(Dataset entries)

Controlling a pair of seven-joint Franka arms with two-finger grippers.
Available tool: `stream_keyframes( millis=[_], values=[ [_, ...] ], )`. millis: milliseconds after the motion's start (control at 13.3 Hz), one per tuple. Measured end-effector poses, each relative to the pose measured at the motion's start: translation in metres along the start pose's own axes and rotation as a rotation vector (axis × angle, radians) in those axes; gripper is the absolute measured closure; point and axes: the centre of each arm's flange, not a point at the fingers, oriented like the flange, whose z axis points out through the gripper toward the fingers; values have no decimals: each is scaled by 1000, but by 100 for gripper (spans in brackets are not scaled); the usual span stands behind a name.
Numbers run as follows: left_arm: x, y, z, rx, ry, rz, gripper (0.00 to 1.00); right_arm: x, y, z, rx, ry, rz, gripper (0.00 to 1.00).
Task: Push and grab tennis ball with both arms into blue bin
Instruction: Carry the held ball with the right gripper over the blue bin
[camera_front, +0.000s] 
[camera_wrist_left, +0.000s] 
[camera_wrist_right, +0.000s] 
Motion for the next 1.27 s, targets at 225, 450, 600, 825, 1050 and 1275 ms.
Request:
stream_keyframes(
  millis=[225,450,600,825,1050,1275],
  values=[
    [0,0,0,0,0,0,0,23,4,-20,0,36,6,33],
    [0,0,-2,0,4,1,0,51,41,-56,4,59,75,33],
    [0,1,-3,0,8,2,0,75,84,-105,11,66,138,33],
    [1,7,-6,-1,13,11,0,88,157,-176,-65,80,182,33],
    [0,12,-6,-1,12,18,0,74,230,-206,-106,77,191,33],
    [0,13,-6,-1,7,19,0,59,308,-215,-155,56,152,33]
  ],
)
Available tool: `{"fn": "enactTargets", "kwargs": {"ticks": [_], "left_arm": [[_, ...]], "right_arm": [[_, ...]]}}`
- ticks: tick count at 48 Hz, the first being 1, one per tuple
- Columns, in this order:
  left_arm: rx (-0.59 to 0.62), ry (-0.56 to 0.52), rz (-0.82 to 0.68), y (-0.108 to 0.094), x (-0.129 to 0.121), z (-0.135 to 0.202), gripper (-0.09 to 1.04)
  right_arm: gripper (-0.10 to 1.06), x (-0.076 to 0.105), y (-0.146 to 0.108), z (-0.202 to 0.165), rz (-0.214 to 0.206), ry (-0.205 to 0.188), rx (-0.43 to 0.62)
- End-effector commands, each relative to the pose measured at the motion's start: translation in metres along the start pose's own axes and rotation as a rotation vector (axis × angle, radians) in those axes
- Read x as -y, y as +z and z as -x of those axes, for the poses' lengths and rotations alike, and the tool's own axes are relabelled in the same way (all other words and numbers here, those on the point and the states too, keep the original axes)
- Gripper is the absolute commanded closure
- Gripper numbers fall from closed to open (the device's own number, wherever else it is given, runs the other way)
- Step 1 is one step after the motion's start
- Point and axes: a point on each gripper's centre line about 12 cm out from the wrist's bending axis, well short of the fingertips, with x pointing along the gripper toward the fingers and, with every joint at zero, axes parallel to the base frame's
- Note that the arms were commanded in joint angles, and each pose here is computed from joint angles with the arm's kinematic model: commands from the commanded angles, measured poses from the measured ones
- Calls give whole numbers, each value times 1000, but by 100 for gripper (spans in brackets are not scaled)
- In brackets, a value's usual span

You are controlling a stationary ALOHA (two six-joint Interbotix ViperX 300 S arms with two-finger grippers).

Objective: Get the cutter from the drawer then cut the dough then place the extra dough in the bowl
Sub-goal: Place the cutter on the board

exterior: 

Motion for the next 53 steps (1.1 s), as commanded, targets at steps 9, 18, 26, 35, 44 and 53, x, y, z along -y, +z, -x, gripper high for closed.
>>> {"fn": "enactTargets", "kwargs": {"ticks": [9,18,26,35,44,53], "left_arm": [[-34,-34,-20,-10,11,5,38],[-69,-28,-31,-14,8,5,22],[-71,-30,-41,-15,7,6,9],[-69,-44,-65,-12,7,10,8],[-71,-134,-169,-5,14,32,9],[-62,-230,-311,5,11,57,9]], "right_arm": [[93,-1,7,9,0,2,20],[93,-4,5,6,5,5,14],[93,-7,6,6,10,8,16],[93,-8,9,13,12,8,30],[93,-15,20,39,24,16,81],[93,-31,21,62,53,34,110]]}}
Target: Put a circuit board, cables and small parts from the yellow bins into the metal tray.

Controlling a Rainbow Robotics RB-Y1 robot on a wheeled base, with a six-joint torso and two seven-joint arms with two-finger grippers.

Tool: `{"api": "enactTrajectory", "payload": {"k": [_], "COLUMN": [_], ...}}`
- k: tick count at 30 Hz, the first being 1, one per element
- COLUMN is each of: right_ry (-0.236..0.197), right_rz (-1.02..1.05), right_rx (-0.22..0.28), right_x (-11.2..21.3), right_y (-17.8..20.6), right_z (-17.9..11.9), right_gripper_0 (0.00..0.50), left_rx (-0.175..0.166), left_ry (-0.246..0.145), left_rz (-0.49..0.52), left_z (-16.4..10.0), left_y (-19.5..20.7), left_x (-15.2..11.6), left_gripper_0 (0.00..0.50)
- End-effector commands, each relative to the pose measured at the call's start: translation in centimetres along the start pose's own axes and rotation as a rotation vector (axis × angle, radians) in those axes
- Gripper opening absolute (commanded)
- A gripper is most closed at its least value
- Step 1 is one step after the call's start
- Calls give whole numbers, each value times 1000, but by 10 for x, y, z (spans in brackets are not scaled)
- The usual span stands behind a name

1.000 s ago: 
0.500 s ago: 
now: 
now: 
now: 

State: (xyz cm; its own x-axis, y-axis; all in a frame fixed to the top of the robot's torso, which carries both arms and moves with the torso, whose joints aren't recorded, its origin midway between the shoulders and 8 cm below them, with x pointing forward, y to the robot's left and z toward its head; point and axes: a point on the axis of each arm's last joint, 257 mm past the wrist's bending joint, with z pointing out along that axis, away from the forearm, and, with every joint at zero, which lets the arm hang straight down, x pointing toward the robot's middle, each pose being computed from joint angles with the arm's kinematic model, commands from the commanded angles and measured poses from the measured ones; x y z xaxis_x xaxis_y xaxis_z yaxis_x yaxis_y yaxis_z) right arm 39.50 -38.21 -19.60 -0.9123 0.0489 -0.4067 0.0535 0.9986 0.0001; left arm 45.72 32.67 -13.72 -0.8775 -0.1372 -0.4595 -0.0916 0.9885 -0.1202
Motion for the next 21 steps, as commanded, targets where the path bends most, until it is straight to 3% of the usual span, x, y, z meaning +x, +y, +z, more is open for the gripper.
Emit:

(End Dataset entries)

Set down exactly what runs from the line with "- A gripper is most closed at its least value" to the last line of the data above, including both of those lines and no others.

The answer >>
- A gripper is most closed at its least value
- Step 1 is one step after the call's start
- Calls give whole numbers, each value times 1000, but by 10 for x, y, z (spans in brackets are not scaled)
- The usual span stands behind a name

1.000 s ago: 
0.500 s ago: 
now: 
now: 
now: 

State: (xyz cm; its own x-axis, y-axis; all in a frame fixed to the top of the robot's torso, which carries both arms and moves with the torso, whose joints aren't recorded, its origin midway between the shoulders and 8 cm below them, with x pointing forward, y to the robot's left and z toward its head; point and axes: a point on the axis of each arm's last joint, 257 mm past the wrist's bending joint, with z pointing out along that axis, away from the forearm, and, with every joint at zero, which lets the arm hang straight down, x pointing toward the robot's middle, each pose being computed from joint angles with the arm's kinematic model, commands from the commanded angles and measured poses from the measured ones; x y z xaxis_x xaxis_y xaxis_z yaxis_x yaxis_y yaxis_z) right arm 39.50 -38.21 -19.60 -0.9123 0.0489 -0.4067 0.0535 0.9986 0.0001; left arm 45.72 32.67 -13.72 -0.8775 -0.1372 -0.4595 -0.0916 0.9885 -0.1202
Motion for the next 21 steps, as commanded, targets where the path bends most, until it is straight to 3% of the usual span, x, y, z meaning +x, +y, +z, more is open for the gripper.
Emit:

Nothing else belongs to this exercise.